Multiple FBI employees, including the subject of the OIG investigation, told the OIG that CSAM should not be transmitted over email, the DOJ said.

One FBI Inspection Division (INSD) employee told the OIG that such contraband images should be transmitted through the FBI’s closed network system designed for these types of images when they are being sent to other FBI field offices or to the National Center for Missing and Exploited Children.

However, none of the FBI employees could point to a physical written policy that specifically prohibited such conduct, OIG said.

“In addition, an employee with the Department of Justice Criminal Division’s Child Exploitation and Obscenity Section (CEOS) told us that emailing CSAM presents significant risks that the CSAM will be received by unauthorized individuals,” the management advisory reads.

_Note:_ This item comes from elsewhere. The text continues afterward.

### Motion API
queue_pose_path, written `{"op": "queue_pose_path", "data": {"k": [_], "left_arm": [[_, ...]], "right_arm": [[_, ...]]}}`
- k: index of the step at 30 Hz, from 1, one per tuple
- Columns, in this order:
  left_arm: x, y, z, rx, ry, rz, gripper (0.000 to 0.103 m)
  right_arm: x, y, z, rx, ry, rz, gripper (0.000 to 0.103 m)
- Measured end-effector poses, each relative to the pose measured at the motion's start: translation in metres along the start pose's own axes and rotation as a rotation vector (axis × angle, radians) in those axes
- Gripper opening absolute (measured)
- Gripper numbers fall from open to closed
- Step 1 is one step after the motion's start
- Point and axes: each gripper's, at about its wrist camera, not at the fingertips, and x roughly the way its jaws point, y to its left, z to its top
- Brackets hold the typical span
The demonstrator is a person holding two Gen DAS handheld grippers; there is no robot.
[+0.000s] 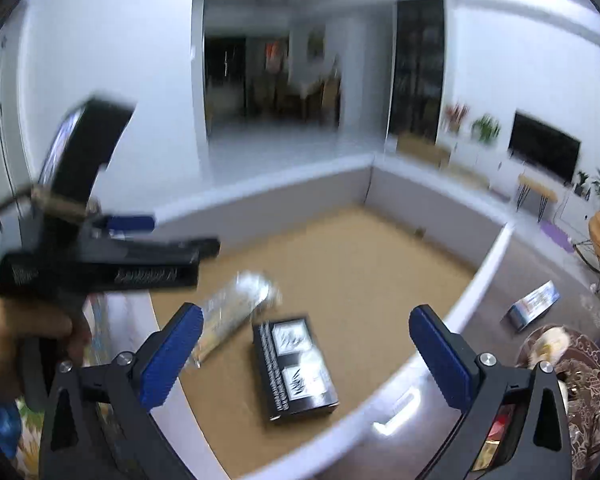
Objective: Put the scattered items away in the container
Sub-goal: 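Withdraw both tools back over the table, then grasp the white sunscreen bottle with the left tool and lift it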
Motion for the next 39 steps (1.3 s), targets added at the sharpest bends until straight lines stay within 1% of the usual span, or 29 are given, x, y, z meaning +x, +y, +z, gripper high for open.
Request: {"op": "queue_pose_path", "data": {"k": [1,4,7,9,11,12,14,16,19,22,25,27,29,33,39], "left_arm": [[-0.016,-0.008,0.000,0.009,-0.044,-0.019,0.103],[-0.052,-0.039,0.010,0.044,-0.110,-0.093,0.103],[-0.086,-0.081,0.006,0.095,-0.141,-0.179,0.103],[-0.106,-0.111,-0.002,0.136,-0.145,-0.247,0.103],[-0.117,-0.148,-0.016,0.199,-0.111,-0.327,0.103],[-0.115,-0.167,-0.024,0.231,-0.096,-0.372,0.103],[-0.106,-0.206,-0.046,0.293,-0.007,-0.448,0.103],[-0.091,-0.240,-0.075,0.351,0.094,-0.497,0.103],[-0.067,-0.277,-0.117,0.417,0.200,-0.494,0.103],[-0.049,-0.302,-0.144,0.461,0.249,-0.467,0.103],[-0.036,-0.304,-0.159,0.457,0.281,-0.446,0.103],[-0.027,-0.306,-0.163,0.442,0.306,-0.435,0.103],[-0.025,-0.310,-0.165,0.455,0.295,-0.406,0.103],[-0.023,-0.318,-0.160,0.453,0.302,-0.403,0.103],[-0.011,-0.333,-0.155,0.439,0.278,-0.403,0.103]], "right_arm": [[-0.009,-0.007,-0.002,-0.001,-0.018,-0.010,0.103],[-0.040,-0.038,-0.023,0.003,-0.041,-0.048,0.103],[-0.066,-0.080,-0.056,0.025,-0.003,-0.102,0.103],[-0.081,-0.112,-0.088,0.041,0.054,-0.155,0.103],[-0.092,-0.147,-0.124,0.065,0.122,-0.210,0.103],[-0.098,-0.164,-0.141,0.081,0.156,-0.237,0.103],[-0.113,-0.193,-0.175,0.115,0.231,-0.302,0.103],[-0.127,-0.219,-0.208,0.154,0.308,-0.360,0.103],[-0.154,-0.247,-0.240,0.191,0.373,-0.405,0.103],[-0.179,-0.262,-0.261,0.213,0.403,-0.445,0.103],[-0.194,-0.276,-0.275,0.250,0.415,-0.466,0.103],[-0.200,-0.282,-0.277,0.284,0.403,-0.453,0.103],[-0.200,-0.288,-0.276,0.313,0.394,-0.444,0.103],[-0.193,-0.306,-0.275,0.390,0.392,-0.411,0.103],[-0.185,-0.316,-0.272,0.401,0.388,-0.414,0.103]]}}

In its memorandum, the OIG noted that it found that the FBI’s written policies do not address the issue of emailing CSAM and other contraband despite the FBI telling the OIG that employees should not do so.

“We also found that the absence of a written policy presents risks that such contraband will be received by unauthorized individuals. We further believe that the absence of such a policy risks exposing confidential child victim information to unintended recipients, in violation of 18 U.S.C. § 3509,” the OIG wrote.

In its memo, the OIG recommends that the FBI clarify its policies regarding approved methods for transmitting CSAM along with other contraband to prosecutors and other government employees who need to review the material.